──────── Provided records
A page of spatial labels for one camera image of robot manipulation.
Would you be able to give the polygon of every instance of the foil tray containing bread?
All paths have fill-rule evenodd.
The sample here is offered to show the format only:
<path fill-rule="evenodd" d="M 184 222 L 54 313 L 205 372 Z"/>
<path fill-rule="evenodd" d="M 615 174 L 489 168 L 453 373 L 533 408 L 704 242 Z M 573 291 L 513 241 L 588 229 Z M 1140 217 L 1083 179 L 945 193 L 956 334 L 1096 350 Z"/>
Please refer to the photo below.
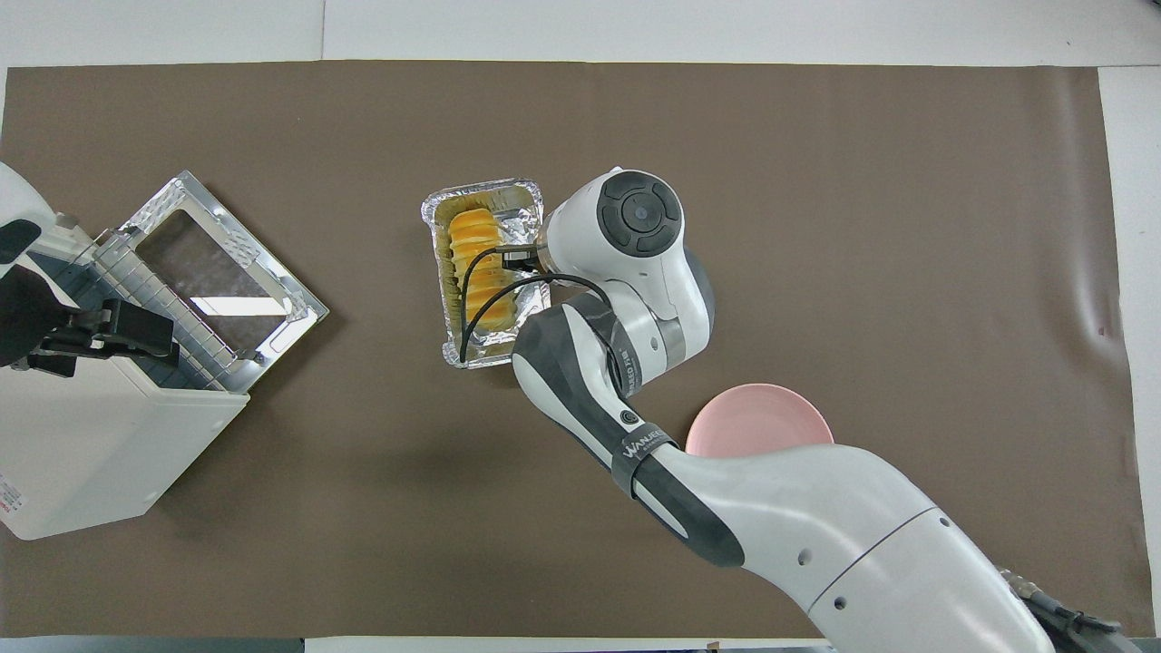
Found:
<path fill-rule="evenodd" d="M 543 213 L 540 187 L 528 179 L 502 179 L 445 188 L 424 201 L 420 214 L 432 234 L 447 331 L 442 352 L 448 365 L 471 369 L 509 363 L 524 322 L 551 306 L 548 284 L 528 284 L 517 288 L 511 293 L 511 300 L 502 299 L 482 316 L 479 325 L 468 338 L 467 357 L 460 360 L 462 316 L 466 316 L 463 321 L 470 322 L 481 304 L 497 290 L 534 274 L 502 270 L 498 256 L 486 257 L 471 272 L 468 302 L 462 306 L 461 275 L 464 268 L 475 258 L 474 254 L 492 243 L 535 244 Z"/>

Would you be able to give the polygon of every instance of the round pink plate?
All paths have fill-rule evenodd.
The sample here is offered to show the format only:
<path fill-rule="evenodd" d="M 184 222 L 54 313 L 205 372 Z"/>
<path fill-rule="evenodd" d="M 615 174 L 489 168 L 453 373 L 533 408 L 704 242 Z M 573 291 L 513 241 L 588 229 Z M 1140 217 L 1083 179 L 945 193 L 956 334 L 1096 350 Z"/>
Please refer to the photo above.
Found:
<path fill-rule="evenodd" d="M 781 386 L 747 383 L 709 400 L 690 428 L 685 451 L 736 458 L 834 442 L 822 414 L 801 395 Z"/>

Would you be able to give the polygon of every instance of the brown mat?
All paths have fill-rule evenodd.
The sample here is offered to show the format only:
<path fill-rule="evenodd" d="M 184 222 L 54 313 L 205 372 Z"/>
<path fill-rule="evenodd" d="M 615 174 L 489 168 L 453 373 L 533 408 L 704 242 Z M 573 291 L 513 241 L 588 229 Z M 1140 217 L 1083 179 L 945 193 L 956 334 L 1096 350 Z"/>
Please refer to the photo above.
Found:
<path fill-rule="evenodd" d="M 0 158 L 89 232 L 193 171 L 333 315 L 143 518 L 0 529 L 2 632 L 805 637 L 533 409 L 452 369 L 419 203 L 670 181 L 709 349 L 636 406 L 813 400 L 993 560 L 1152 631 L 1094 70 L 294 63 L 13 70 Z"/>

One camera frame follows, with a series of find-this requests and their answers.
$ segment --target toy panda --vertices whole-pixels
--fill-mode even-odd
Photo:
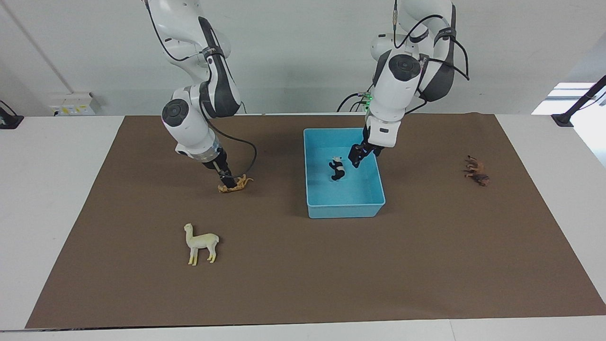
────────────────
▶ _What you will do_:
Among the lines in the material above, some may hold "polygon". State how many do, and add nothing.

▶ _Solution for this exercise_:
3